(What the exercise asks):
Find the lines of the material below that include the string "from", then copy each one.

(Collected data):
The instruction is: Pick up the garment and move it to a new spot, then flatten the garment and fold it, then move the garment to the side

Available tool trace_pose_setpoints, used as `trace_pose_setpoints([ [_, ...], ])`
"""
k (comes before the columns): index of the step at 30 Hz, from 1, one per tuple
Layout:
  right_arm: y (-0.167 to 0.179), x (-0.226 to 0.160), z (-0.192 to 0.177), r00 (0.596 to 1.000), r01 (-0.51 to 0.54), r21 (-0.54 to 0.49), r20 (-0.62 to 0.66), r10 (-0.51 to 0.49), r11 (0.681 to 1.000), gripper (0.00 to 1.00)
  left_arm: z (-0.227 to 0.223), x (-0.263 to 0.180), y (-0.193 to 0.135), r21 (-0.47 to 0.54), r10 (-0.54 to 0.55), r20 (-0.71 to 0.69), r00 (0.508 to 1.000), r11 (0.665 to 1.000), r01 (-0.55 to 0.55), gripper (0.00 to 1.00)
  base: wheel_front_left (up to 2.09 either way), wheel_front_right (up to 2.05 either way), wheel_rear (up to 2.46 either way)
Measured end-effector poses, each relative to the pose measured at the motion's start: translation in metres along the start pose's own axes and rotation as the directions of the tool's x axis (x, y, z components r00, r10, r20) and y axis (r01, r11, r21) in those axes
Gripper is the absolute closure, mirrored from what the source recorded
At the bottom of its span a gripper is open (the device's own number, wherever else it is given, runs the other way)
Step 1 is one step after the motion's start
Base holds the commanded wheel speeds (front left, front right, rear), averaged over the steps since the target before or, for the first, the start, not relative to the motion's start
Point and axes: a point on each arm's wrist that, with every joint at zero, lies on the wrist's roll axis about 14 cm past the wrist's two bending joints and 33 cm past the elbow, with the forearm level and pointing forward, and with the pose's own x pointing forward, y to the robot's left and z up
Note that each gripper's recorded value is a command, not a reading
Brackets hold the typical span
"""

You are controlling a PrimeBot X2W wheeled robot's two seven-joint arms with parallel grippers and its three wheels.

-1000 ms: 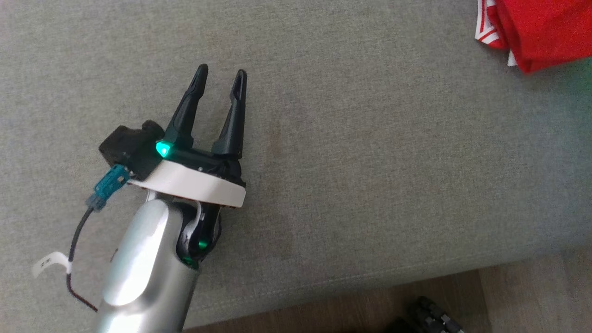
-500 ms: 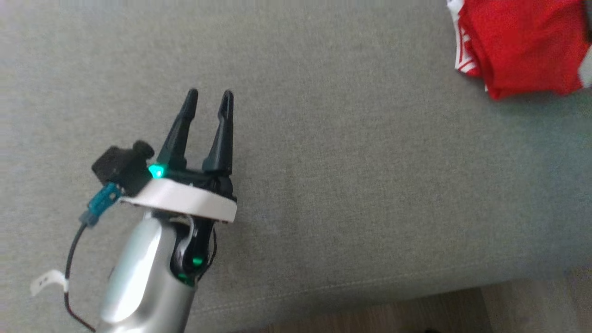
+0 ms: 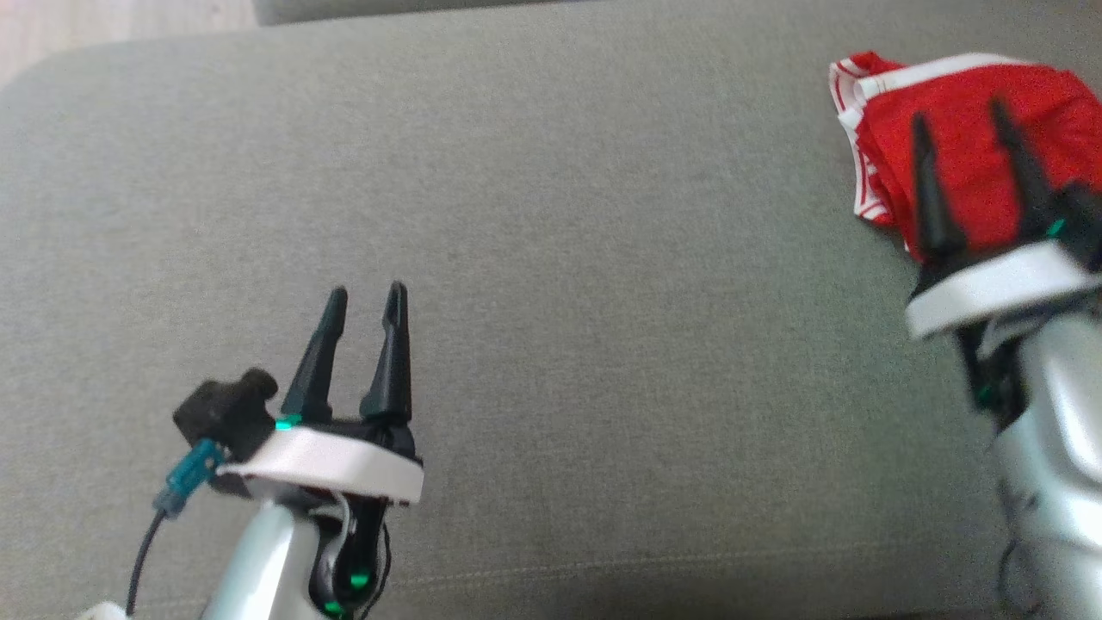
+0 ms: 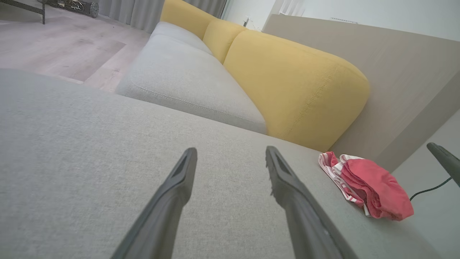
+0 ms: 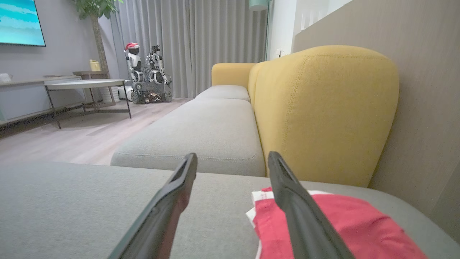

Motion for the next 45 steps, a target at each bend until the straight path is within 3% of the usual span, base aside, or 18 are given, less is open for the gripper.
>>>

(Written answer):
k (comes before the columns): index of the step at 30 Hz, from 1, one per tuple
Gripper is the absolute closure, mirrored from what the source recorded

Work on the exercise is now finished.